= Erie Stone =

Rocks used in traditional medicine

Erie Stones or pierres Erienes are rocks used in First Nations (Native American) traditional medicine. Francois Gendron, the French Jesuit surgeon at Sainte-Marie among the Hurons mission, first described its use in the 1640s in letters later published in 1660. Gendron described the sources of these stones as being at the base of Niagara Falls and that a local Native American group settled there and traded this item to other First Nations communities. The ointment created from this rock was said to help the healing of "wounds, fistulas and malignant ulcers".

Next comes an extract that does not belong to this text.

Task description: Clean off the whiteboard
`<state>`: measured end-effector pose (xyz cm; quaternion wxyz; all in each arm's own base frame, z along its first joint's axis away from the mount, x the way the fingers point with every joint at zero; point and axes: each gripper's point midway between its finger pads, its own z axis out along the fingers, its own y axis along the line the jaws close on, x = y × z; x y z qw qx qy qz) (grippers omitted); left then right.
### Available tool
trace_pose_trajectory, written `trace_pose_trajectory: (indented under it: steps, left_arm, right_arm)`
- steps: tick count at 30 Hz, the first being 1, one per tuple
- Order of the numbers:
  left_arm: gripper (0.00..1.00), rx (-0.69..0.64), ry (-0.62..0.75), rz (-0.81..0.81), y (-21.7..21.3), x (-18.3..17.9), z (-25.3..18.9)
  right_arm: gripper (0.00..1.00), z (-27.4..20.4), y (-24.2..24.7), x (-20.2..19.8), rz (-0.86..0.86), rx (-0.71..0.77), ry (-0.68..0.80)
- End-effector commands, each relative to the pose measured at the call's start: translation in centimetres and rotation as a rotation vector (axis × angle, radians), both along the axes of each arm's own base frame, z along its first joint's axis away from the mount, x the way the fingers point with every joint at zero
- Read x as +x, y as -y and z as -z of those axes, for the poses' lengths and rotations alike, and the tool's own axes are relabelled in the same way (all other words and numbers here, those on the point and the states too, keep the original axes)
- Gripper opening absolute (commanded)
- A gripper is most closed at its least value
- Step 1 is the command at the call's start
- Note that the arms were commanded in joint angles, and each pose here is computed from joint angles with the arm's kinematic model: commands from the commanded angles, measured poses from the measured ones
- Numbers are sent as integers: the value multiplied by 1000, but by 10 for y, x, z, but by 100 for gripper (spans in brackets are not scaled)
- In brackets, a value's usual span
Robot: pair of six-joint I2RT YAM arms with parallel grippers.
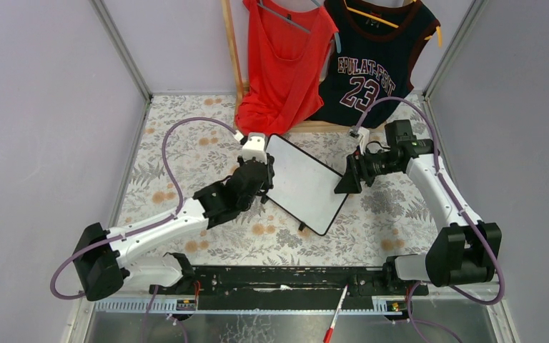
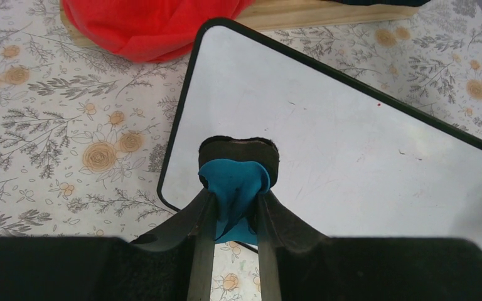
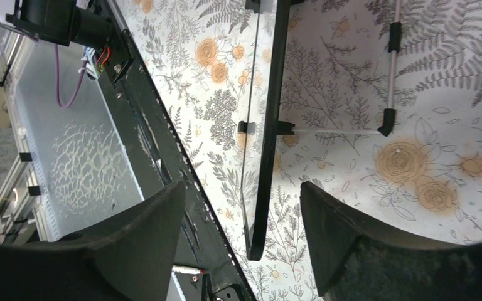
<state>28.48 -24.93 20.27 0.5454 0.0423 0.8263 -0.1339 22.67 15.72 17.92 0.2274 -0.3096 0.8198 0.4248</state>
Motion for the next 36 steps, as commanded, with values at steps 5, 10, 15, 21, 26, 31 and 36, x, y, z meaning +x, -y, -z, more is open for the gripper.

Exactly what the rock was that this ointment was made from has been open to debate since Gendron first described it. He described the rock as a yellowish salt formed from the petrification of foam formed at the foot of Niagara Falls. There is also debate among historians whether he actually visited the area to collect samples or was supplied with them and a description of their location from Native American traders.

Jury and Jury interpreted Gendron’s description as describing calcareous tufa, a rock formed by precipitation from supersaturated limestone deposits. Hunter, however, identified it with aragonite, a crystalline form of calcium carbonate, with inclusion of magnesium sulphate and calcium sulphate. Hunter was able to collect samples from below Niagara Falls in 1982. According to him the mineral forms by the seepage of slightly acidic rain water through limestone formation in the Niagara gorge, most notably the dolomite formation near the top of the Niagara Escarpment. This seepage causes carbonate minerals to dissolve out of the dolomite changing them to a bicarbonate form. Below the dolomite the Rochester Shale is impenetrable to the seeping water causing it to flow horizontal and emerge and run down the rock face of the gorge. Some of this water evaporates leaving a layer of calcium carbonate and aragonite on the rock face. In some areas the accumulation is not much more than a thin film but in others areas he notes it can be four or five centimeters thick.